(Entries taken from a collection)
BEGIN

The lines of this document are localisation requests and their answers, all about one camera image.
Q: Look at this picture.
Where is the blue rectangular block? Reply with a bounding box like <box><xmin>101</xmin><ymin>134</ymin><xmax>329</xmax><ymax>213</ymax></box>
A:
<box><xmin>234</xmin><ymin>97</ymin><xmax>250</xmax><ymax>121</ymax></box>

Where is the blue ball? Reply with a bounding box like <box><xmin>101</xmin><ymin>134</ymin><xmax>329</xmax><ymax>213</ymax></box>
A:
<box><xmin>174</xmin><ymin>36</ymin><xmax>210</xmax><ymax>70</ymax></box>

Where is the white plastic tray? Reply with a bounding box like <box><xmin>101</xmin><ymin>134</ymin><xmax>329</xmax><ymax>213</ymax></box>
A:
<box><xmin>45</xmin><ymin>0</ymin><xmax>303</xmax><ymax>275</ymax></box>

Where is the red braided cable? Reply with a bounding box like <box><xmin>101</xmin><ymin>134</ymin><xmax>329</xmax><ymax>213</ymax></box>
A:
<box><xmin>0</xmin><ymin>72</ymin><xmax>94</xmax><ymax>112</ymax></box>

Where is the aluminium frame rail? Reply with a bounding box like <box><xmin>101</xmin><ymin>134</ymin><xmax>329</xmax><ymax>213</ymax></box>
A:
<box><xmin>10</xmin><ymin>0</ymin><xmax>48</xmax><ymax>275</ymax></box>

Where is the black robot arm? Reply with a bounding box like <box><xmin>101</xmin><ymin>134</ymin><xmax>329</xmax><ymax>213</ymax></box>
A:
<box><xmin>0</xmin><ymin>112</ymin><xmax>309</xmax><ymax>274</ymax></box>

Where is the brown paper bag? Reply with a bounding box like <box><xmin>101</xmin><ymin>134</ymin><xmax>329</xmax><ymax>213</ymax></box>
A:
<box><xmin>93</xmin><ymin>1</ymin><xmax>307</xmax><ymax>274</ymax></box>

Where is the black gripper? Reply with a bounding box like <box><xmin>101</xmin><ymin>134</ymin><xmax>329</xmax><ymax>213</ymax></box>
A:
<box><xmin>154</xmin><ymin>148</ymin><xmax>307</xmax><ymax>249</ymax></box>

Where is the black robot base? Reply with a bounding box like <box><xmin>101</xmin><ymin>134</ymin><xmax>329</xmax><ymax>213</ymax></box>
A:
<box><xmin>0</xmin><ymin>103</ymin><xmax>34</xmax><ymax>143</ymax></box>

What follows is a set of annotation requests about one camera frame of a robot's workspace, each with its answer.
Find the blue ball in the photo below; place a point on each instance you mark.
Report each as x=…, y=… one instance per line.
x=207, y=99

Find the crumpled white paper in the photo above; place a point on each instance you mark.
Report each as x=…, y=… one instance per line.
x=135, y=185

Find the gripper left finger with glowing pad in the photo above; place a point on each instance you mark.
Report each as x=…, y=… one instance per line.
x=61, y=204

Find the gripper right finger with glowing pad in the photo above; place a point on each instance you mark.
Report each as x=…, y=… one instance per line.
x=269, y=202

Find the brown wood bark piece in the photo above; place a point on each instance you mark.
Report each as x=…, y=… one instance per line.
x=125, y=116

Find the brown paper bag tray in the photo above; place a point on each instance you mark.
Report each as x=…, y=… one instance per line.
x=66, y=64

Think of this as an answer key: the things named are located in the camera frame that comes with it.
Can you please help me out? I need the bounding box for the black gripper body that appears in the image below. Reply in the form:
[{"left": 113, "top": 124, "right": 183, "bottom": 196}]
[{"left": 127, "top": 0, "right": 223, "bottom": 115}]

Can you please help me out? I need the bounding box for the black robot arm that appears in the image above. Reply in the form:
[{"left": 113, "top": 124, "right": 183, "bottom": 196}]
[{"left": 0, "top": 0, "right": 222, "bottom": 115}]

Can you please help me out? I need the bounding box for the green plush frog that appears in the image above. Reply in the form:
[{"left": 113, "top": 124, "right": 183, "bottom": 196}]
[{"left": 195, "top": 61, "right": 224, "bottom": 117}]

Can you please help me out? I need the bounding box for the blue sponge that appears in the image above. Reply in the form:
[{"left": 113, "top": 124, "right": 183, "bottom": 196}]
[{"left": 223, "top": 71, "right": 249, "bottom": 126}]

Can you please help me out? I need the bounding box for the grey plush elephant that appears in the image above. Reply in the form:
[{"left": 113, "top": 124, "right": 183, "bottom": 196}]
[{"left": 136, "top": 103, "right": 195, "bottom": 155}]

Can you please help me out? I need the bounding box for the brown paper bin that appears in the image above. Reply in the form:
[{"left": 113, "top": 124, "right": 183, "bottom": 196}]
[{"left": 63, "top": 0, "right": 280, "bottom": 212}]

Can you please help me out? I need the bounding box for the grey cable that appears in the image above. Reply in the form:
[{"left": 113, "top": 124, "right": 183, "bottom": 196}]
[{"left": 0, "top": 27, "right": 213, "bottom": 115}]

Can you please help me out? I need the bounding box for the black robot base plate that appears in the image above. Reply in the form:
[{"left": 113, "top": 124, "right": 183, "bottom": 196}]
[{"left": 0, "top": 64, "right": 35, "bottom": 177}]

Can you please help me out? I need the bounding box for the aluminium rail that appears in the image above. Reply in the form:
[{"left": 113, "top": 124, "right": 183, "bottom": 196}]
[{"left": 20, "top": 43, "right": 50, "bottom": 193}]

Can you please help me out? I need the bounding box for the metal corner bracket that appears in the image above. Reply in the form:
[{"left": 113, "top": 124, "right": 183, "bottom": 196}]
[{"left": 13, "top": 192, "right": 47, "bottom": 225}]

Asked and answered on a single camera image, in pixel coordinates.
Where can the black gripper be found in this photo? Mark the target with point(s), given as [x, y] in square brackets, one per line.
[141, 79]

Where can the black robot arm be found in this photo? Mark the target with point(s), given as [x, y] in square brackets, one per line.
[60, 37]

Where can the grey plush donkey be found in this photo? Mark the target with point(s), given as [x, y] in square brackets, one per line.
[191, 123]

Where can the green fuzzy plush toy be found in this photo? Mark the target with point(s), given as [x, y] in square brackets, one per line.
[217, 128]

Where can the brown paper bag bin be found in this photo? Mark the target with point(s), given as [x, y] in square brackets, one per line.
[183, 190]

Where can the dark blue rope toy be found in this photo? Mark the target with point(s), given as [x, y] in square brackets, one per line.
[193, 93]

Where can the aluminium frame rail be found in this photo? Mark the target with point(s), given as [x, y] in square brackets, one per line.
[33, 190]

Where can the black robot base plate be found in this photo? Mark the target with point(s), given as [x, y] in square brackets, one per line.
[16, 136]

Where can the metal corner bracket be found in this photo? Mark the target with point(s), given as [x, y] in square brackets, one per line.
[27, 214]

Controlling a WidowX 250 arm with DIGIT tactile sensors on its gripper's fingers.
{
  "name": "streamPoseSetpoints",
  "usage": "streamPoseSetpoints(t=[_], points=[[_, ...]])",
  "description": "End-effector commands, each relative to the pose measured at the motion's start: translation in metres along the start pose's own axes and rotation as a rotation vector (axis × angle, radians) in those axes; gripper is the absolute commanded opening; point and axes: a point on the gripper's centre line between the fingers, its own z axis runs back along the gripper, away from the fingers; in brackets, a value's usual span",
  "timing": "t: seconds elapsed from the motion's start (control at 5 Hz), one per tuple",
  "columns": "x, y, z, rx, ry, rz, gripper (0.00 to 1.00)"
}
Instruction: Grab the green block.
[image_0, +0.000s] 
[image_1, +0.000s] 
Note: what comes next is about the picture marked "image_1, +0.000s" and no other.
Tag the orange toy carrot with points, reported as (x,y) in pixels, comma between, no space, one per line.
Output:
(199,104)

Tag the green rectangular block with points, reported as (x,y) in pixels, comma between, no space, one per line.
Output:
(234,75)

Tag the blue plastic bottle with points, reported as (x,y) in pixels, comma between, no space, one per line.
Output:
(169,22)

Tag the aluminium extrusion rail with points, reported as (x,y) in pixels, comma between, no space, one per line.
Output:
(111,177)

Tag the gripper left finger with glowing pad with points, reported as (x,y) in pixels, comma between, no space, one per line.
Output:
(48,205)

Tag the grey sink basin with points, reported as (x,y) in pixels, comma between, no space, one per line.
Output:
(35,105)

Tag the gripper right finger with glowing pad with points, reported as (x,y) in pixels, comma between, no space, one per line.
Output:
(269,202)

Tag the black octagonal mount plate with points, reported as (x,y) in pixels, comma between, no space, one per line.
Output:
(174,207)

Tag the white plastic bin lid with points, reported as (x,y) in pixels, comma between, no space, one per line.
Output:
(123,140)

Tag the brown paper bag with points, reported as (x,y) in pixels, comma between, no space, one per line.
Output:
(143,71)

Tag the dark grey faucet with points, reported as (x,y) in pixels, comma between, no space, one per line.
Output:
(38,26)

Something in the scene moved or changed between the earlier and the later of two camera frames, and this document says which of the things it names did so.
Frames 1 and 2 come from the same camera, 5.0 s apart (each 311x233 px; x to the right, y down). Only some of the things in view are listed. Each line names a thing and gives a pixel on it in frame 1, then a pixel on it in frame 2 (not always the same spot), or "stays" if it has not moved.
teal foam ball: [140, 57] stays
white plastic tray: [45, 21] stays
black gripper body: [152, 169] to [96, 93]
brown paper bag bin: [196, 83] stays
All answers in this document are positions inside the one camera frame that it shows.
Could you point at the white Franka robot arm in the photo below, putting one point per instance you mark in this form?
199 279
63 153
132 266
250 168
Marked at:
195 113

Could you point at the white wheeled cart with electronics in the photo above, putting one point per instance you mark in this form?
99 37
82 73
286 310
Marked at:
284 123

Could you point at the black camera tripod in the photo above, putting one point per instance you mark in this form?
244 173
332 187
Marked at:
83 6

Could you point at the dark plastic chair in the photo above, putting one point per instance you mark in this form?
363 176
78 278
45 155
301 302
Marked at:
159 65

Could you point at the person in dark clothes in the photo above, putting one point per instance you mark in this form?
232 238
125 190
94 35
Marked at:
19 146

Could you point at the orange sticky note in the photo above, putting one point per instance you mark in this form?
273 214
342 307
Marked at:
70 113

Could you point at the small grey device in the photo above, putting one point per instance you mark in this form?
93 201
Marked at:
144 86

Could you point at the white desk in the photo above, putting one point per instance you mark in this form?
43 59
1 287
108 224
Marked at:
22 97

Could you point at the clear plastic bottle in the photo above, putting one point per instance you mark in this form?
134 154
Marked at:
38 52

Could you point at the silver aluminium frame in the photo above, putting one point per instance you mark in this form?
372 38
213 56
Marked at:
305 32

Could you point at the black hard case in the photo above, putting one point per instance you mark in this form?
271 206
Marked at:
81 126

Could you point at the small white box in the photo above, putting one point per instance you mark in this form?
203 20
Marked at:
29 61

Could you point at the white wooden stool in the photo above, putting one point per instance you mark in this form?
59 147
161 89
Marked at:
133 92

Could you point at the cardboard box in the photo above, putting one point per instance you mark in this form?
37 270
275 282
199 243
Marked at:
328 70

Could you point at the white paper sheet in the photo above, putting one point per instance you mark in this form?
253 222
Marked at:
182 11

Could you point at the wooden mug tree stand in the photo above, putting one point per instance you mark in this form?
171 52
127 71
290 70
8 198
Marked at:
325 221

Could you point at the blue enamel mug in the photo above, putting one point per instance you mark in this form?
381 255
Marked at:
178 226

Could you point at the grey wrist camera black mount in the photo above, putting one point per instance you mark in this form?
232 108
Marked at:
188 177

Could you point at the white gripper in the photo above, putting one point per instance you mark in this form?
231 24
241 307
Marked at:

END

From the records above, pull every line that carries the word "orange".

Tag the orange toy carrot with points, reported as (x,y) in pixels, comma between, no space, one per line.
Could you point at the orange sticky note in the photo above, putting one point per instance you mark in this form?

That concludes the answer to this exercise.